A few states have additional advance notice requirements or guidelines when pay is reduced:

  • 30 days’ advance written notice: Missouri (Mo. Rev. Stat. § 290.100). The sole remedy for violations of this statute, however, is a penalty of $50 per employee.
  • One pay period's advance notice: Maryland (Md. Code Ann., Lab. & Empl. § 3-504(a)(3)); West Virginia (W. Va. Code R. § 42-5-4.2); Seattle (Seattle Muni. Code 14.20.040(B)).
  • Notice in advance of the pay period to which the change will apply, in writing: Connecticut (Connecticut Dept. of Labor “Frequently Asked Questions (FAQs) for Workers,” FAQ #9 (Department’s interpretation of Conn. Gen. Stat. § 31-71f)).
  • Notice by the payday before the change becomes effective: Alaska (Alaska Department of Labor & Workforce Development, Employees’ Frequently Asked Questions, FAQ #13 (Department interpretation of Alaska Stat. § 23.05.160)); Pennsylvania (Pennsylvania Department of Labor & Industry, General Wage and Hour Questions, FAQ #11 (Department interpretation of 43 Pa. Stat. Ann. § 260.4)).
  • Seven calendar days' advance written notice: Nevada (Nev. Rev. Stat. §608.100(3)); New York (N.Y. Labor Law § 195(2)); South Carolina (S.C. Code Ann. § 41-10-30(A)). In New York, the statute’s seven-day advance notice requirement, by its terms, does not apply if the change will be reflected on the normal pay stub (payroll wage statement), but New York DOL written guidance states that notice must be provided except for wage rate increases. In Nevada, advance notice is not required if the “employer complies with the requirements relating to the decrease that are imposed on the employer pursuant to the provisions of any collective bargaining agreement or any contract between the employer and the employee.”
  • One working day’s advance notice: Maine (Me. Rev. Stat. Ann. tit. 26, § 621-A).
  • 24 hours' advance written notice: North Carolina (N.C. Gen. Stat. § 95-25.13(3)).
  • In California there is no requirement of advance notice sooner than the effective time of the change, but for nonexempt employees, an updated wage theft notice must be issued within 7 calendar days after the change becomes effective. Cal. Labor Code § 2810.5.
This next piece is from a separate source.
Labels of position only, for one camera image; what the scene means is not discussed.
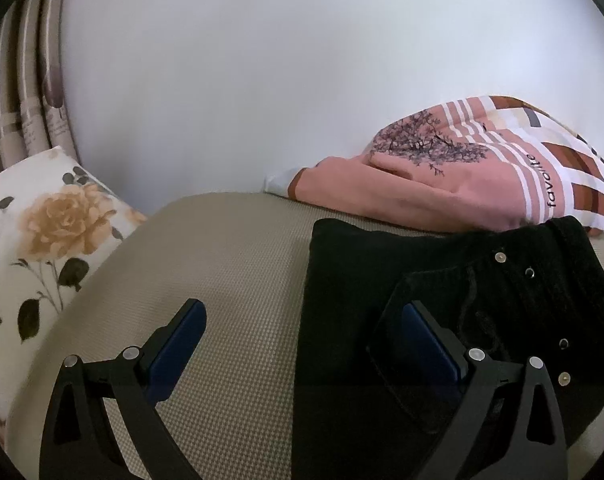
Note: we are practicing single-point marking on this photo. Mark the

It should be noted that it is already too late to pull back any changes already in effect. An employer may not reduce an employee’s pay retroactively in any jurisdiction. For example, if an employer announced that a salary rate increase would become effective today, November 28, 2016, it is too late to pull the increase back with respect to today’s day of employment.

It is not too late, however, to reduce an employee’s salary rate prospectively. It is also not too late to prospectively reclassify an employee back to salaried exempt status, at least if the reclassification is effective as of the first day of an overtime workweek.

How do state law advance notice requirements affect this? If an employer has announced a change but the change has not yet become effective, it is at least arguable that the advance notice requirements do not apply to pulling back the change through notice given before the change becomes effective.

Finally, be aware that, in addition to advance notice requirements, some jurisdictions have adopted “wage theft” laws that require that changes in compensation be communicated in a particular format. These requirements exist in California, New York, the District of Columbia and the City of Seattle.